Almost three decades ago, I came to an awareness that I had internalized some of my dad’s chaos. This awareness led me into a process of healing that included counseling, spiritual direction, Twelve Step work, praying, and journaling. With assistance, I developed a vocabulary, and a kind of filing system that helped me make sense of my dad. Gradually, I learned that I had to mourn the dad I wished for, so that I could accept the dad over here in the real world—the dad with emotional macular degeneration that often prevented him from seeing me.
In the last twenty years or so, the fruit of this work showed up in a really satisfying relationship with dad. Through clear boundary setting on my side…and a willingness on his side to always bounce back to me…we eventually got to see the best in each other. In the last several years of his life, I came to imagine that his eventual death would represent a kind of victory lap for the both of us to celebrate what we were eventually able to enjoy with one another.
This Sunday’s Gospel selection was the classic Prodigal Son Parable. Like other stories that merit the label, “classic,” if you really listen to it deeply enough, it will walk you into some important territory of your own life, and ask you to wrestle with some very intimate, vulnerable truths. For example, how many of us have been the stay-at-home brother or sister, watching in pain, as a prodigal sibling creates ten different types of chaos for a family? What does it mean for an authentic Christian to forgive 70 x7 times in these circumstances? Or perhaps you have gone prodigal for some section of your own life, and had to find your way back home? What caused you to go prodigal? What does it mean for you to come home again?
At one snapshot in time three years ago, this story confronted me with my own father-son story that had more to do with a father whose limitations frequently made him seem prodigal to me. Somehow, the chaotic way that my prodigal father left this Earth, brought me back to the chaos of how he had lived significant sections of his life. It was as if his suicide took hold of the filing cabinet of my psyche, and pulled it over. Painful memories from the past, long-ago filed away, came spilling out. They were suddenly present to me again. Like an episode of “Rocky,” or “The Terminator” the grief work that I thought I had conquered “was baaack!” In a strange way, my dad’s death challenged me to set out on another, deeper journey of self-discovery.
After a few months on this journey, a familiar memory surfaced during contemplative prayer. It had to do with the life-changing time when God showed up in my adolescence with a fire hose of unconditional, affectionate, fatherly love for me. But what came next surprised me. I found myself getting in touch with how, shortly thereafter, a series of wise, balanced men came into my life, one-at-a-time. Each in his own way, these men provided me with mentoring, friendship, and a rudder to steer my life, so that the son of a prodigal father did not have to remain prodigal himself.

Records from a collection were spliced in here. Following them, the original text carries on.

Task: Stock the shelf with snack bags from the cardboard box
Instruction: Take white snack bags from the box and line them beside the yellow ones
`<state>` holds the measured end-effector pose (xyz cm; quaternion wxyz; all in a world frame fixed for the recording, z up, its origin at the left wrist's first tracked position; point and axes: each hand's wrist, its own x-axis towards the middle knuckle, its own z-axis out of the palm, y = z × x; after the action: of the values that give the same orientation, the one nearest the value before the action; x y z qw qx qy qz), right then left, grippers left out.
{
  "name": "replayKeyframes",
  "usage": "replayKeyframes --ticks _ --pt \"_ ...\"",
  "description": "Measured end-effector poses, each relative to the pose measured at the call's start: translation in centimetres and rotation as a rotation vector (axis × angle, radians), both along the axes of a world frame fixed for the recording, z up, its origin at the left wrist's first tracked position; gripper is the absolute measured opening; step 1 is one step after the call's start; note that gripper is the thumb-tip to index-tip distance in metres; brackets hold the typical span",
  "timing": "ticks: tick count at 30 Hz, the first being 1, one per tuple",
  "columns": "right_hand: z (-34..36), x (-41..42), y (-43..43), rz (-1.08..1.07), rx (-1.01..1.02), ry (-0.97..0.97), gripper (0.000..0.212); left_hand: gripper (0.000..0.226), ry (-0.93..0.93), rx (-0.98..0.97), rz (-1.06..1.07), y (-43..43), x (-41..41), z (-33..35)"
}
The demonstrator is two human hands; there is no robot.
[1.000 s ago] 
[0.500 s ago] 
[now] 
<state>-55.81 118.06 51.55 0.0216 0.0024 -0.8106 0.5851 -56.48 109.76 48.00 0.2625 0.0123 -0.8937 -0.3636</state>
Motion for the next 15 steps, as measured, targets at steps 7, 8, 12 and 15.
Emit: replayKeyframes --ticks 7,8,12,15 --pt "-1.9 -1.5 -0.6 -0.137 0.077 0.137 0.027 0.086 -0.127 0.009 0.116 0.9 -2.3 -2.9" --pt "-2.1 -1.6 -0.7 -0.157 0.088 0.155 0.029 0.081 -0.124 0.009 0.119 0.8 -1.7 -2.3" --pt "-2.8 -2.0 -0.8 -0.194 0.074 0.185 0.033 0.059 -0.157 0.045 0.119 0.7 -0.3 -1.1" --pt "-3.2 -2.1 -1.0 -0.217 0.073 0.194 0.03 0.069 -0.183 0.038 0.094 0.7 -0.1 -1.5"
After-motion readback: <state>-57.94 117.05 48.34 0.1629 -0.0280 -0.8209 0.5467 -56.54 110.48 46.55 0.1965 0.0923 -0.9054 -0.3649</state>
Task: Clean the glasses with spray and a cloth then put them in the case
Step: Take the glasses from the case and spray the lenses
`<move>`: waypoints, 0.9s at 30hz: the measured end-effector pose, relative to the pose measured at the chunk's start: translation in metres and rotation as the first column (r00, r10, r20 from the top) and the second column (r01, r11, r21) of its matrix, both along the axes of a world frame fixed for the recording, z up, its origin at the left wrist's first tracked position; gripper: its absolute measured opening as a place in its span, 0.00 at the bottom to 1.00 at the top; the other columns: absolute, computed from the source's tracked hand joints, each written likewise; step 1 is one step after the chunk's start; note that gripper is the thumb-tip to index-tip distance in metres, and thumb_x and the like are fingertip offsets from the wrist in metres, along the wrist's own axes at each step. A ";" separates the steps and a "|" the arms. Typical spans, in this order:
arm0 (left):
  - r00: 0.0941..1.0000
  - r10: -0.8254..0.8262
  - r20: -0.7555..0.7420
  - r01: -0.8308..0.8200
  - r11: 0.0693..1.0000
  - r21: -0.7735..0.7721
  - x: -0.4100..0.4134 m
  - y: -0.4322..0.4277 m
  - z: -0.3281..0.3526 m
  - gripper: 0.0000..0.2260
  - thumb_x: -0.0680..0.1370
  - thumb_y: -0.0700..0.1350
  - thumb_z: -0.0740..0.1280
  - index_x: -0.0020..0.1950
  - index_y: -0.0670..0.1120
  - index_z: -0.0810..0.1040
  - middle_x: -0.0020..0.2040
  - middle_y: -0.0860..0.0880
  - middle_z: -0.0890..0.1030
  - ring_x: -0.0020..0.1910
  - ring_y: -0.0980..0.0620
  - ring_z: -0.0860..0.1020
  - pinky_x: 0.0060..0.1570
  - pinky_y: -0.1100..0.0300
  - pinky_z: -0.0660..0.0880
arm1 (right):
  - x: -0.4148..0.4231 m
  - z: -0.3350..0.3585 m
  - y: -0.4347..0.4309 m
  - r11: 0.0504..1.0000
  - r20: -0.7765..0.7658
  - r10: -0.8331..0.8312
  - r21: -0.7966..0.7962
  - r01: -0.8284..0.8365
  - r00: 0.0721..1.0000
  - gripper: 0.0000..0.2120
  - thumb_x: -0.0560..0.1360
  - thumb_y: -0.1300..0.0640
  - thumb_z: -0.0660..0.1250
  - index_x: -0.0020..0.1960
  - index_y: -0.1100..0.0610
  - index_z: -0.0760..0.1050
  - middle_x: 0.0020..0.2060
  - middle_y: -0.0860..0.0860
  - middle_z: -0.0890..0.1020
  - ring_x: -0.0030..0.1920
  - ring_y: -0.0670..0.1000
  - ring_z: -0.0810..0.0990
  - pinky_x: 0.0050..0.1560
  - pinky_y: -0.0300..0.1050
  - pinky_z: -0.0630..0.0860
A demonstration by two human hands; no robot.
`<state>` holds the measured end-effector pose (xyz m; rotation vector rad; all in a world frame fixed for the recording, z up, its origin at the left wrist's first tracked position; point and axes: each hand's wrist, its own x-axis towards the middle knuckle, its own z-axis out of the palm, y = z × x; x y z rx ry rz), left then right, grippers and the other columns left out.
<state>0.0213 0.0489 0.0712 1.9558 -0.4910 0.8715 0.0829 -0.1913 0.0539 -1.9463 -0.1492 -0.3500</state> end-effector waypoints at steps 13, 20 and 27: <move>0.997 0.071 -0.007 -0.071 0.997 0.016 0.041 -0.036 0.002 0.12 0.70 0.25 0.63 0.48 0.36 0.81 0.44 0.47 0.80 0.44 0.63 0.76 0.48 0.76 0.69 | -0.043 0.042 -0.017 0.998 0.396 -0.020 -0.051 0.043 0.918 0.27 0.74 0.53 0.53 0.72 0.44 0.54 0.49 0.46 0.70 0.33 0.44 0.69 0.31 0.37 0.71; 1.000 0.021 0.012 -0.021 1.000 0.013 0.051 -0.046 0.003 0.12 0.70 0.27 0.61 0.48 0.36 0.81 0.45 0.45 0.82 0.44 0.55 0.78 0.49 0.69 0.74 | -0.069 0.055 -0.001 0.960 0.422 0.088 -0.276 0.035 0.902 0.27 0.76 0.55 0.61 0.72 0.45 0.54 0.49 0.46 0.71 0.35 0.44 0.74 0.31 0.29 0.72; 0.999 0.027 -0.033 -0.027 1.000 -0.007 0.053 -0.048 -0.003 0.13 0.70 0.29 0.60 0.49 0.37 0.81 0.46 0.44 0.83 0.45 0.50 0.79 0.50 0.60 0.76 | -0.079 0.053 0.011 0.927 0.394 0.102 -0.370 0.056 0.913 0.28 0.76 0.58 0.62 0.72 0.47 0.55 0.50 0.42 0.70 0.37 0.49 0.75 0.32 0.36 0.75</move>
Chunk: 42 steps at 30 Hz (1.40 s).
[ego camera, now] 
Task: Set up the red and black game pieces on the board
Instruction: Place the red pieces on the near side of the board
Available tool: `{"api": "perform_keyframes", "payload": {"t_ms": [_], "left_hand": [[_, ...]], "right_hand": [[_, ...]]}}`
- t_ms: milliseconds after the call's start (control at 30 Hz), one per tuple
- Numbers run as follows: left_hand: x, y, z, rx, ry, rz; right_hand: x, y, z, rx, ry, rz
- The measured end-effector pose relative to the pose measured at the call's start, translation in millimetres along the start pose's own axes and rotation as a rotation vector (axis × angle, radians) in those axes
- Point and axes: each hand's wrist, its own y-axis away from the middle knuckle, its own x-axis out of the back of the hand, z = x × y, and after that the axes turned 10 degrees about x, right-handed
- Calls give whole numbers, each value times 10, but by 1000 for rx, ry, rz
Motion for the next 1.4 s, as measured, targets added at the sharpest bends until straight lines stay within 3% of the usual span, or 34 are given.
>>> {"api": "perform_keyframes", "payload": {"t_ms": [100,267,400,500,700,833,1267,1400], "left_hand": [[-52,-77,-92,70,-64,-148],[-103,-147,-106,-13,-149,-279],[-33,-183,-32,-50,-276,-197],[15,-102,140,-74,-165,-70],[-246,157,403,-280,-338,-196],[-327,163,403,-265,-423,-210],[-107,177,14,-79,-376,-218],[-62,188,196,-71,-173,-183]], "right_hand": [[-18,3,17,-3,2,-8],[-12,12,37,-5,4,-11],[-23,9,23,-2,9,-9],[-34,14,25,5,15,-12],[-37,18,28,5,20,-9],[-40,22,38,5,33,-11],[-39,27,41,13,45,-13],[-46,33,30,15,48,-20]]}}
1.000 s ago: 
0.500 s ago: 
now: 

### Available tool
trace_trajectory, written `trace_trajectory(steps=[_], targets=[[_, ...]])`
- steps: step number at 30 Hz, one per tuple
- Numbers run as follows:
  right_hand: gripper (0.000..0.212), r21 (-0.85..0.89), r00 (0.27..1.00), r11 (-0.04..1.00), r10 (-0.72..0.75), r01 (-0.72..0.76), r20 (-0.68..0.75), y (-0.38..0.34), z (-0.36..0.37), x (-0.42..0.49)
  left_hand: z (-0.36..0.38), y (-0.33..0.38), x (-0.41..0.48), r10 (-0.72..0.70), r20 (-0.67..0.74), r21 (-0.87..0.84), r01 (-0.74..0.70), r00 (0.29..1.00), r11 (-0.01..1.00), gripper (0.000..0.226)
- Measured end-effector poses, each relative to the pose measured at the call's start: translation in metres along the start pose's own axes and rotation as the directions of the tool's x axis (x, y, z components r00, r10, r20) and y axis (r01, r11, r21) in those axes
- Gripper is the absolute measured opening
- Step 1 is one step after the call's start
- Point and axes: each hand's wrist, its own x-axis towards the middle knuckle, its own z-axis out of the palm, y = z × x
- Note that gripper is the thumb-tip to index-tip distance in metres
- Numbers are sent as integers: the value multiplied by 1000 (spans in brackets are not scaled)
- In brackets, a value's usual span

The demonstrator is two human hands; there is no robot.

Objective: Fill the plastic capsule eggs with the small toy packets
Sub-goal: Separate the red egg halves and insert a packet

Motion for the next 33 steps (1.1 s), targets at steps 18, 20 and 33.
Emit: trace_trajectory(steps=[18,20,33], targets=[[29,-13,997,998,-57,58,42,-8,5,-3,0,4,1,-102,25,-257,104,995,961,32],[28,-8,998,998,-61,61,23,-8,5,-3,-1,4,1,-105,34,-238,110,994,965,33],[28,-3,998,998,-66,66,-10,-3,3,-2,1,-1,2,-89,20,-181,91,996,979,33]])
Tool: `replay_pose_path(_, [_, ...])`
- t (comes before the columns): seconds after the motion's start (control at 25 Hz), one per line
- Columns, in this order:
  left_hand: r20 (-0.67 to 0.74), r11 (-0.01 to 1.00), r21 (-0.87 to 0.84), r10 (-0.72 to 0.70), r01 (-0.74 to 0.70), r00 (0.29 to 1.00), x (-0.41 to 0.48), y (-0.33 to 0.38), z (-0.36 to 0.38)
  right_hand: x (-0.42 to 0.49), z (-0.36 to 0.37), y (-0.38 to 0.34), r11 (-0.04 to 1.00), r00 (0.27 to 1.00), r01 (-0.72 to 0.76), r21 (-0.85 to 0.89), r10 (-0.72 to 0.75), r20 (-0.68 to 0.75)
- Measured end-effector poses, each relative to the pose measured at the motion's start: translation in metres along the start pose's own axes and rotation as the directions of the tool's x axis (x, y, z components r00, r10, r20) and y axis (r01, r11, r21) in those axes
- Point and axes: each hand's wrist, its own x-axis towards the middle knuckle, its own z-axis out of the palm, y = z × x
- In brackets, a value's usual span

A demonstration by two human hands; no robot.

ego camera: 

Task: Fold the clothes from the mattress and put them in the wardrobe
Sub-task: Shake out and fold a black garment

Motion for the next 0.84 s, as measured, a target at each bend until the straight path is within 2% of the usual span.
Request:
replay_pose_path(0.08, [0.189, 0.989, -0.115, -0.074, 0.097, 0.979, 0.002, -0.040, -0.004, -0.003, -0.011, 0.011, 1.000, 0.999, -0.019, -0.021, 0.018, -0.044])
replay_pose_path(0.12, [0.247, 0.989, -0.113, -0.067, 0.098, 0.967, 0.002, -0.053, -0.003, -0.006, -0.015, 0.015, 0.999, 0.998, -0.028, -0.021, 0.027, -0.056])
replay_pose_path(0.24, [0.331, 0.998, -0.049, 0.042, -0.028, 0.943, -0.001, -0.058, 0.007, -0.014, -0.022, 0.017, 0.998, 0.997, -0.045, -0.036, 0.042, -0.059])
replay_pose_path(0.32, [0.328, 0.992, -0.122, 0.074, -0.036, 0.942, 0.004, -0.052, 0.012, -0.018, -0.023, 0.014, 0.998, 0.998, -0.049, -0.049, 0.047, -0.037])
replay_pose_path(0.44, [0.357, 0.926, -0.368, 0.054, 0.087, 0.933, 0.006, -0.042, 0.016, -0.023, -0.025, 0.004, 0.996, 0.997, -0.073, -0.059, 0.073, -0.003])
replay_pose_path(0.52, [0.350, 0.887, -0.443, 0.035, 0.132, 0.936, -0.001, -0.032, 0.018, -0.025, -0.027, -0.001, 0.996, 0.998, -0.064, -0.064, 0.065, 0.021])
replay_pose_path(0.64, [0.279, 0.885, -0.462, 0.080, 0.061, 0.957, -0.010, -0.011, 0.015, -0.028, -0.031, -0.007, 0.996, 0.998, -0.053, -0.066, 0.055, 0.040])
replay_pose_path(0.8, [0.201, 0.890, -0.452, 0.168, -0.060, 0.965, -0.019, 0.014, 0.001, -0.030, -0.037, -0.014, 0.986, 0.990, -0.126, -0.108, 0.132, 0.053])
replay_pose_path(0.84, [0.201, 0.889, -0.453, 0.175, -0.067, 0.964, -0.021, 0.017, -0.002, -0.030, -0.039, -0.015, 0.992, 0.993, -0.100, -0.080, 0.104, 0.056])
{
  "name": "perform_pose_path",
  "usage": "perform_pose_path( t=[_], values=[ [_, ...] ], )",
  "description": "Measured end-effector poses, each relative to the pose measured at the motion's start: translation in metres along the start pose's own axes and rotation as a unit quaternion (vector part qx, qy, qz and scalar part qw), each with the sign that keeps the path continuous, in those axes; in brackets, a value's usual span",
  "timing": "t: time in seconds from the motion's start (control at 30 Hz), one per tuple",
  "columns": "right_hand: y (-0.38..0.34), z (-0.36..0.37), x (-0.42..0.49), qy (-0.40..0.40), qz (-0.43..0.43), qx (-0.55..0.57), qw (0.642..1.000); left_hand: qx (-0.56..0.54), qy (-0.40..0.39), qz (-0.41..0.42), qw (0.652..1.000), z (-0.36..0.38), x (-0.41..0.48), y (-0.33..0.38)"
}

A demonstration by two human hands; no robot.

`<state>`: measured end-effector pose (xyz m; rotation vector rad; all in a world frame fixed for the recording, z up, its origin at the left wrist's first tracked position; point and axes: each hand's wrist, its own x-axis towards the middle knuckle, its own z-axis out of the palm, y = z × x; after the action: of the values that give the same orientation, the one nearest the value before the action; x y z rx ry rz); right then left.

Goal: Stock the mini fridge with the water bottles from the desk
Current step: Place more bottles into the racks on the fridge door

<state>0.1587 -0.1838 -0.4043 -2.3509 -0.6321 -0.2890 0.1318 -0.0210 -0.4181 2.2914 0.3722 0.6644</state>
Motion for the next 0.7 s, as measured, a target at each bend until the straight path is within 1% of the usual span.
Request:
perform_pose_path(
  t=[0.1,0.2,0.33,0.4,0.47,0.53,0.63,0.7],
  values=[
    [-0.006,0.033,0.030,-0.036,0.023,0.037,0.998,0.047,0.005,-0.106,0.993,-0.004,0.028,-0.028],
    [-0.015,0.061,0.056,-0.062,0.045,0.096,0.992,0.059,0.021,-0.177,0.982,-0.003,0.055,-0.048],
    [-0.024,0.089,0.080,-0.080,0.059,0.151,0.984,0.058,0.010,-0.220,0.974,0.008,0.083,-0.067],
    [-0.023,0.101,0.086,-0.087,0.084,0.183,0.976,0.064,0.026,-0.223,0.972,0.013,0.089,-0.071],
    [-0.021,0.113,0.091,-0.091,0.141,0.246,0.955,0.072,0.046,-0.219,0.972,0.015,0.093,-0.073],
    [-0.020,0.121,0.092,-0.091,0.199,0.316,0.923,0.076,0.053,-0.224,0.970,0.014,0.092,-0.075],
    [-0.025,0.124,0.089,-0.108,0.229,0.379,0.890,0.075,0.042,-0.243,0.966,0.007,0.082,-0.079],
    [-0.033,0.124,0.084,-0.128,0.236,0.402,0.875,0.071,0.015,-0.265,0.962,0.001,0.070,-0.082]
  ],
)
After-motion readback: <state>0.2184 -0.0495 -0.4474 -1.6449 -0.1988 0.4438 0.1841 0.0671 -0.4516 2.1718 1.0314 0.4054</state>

This cluster of reflections, brought me to the healing insight that I have never been fatherless, and I am not fatherless now. Over the years, God attracted so many godparents to me. Through their affection, humor, wisdom, and enjoyment of me, I have been fathered by the hand of God himself. This kind of knowledge, I have found, can create a profound sense of homecoming.
Who have been the unofficial God-parents in your life? Whose mature love has formed and shaped you into a better version of you? Do you know how to reach out and ask for a mentor to help you on the pathway?